Ciprofloxacins are excreted by the kidneys mainly unchanged (50%) in the form of metabolites (up to 10%), about 15% is excreted through the intestines.

Excreted in breast milk.


Side effect

From the side of the organ of vision: itching, burning, mild soreness and hyperemia of the conjunctiva; rarely - eyelid edema, photophobia, lacrimation, a foreign body sensation in the eyes, decreased visual acuity, the appearance of a white crystalline precipitate in patients with corneal ulcers, keratitis, keratopathy, corneal infiltration.

Others: allergic reactions, nausea; rarely - an unpleasant taste in the mouth immediately after instillation, the development of superinfection.


Application during pregnancy and lactation

The use of the drug CiproletЃ is contraindicated during pregnancy and lactation (breastfeeding).

Application in children

It is contraindicated for use in children under the age of 1 year.

special instructions

Eye drops can be used only topically; the drug cannot be administered subconjunctivally or into the anterior chamber of the eye.

When using CiproletЃ eye drops and other ophthalmic solutions, the interval between their administrations should be at least 5 minutes.

It is not recommended to wear contact lenses during the period of drug treatment.

Influence on the ability to drive vehicles and use mechanisms

Patients who temporarily lose vision clarity after application are not recommended to drive a car or work with complex equipment, or with any complex equipment requiring clear vision immediately after instillation of the drug.

Overdose

There are no data on overdose of CiproletЃ when applied topically.

Symptoms: there are no specific symptoms in case of accidental ingestion of the drug. There may be nausea, vomiting, diarrhea, headache, fainting, anxiety.

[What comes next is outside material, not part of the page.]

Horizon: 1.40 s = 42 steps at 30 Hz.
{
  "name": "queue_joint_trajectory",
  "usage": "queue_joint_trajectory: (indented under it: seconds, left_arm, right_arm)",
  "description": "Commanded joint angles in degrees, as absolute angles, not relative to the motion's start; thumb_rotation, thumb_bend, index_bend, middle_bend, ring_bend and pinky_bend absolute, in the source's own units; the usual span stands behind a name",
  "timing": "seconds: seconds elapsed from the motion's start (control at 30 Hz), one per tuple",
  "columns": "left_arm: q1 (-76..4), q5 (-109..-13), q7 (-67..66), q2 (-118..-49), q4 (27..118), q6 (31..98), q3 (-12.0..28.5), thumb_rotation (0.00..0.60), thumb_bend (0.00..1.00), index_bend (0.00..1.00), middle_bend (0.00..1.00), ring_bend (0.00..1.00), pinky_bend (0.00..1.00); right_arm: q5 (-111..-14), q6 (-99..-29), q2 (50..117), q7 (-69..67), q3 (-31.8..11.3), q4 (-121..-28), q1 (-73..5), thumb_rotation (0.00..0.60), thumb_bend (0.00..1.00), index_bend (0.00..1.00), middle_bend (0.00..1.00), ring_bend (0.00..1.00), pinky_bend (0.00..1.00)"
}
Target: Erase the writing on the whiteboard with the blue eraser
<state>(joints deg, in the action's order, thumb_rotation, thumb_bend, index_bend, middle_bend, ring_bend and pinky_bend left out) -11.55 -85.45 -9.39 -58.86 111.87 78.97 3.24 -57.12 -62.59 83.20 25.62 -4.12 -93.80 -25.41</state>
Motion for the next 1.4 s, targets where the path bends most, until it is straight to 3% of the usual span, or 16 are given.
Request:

Treatment: standard emergency measures, adequate fluid intake, creating an acidic urine reaction to prevent crystalluria.

Drug interactions

When combined with the drug CiproletЃ with other antimicrobial agents (beta-lactam antibiotics, aminoglycosides, clindamycin, metronidazole), synergism is usually observed. CiproletЃ can be successfully used in combination with azlocillin and ceftazidime for infections caused by Pseudomonas spp .; with mezlocillin, azlocillin and other beta-lactam antibiotics - for streptococcal infections; with isoxazolpenicillins and vancomycin - for staphylococcal infections; with metronidazole and clindamycin - for anaerobic infections.

Pharmaceutical interactions

Ciprofloxacin solution is pharmaceutically incompatible with drugs with a pH value of 3-4, which are physically or chemically unstable.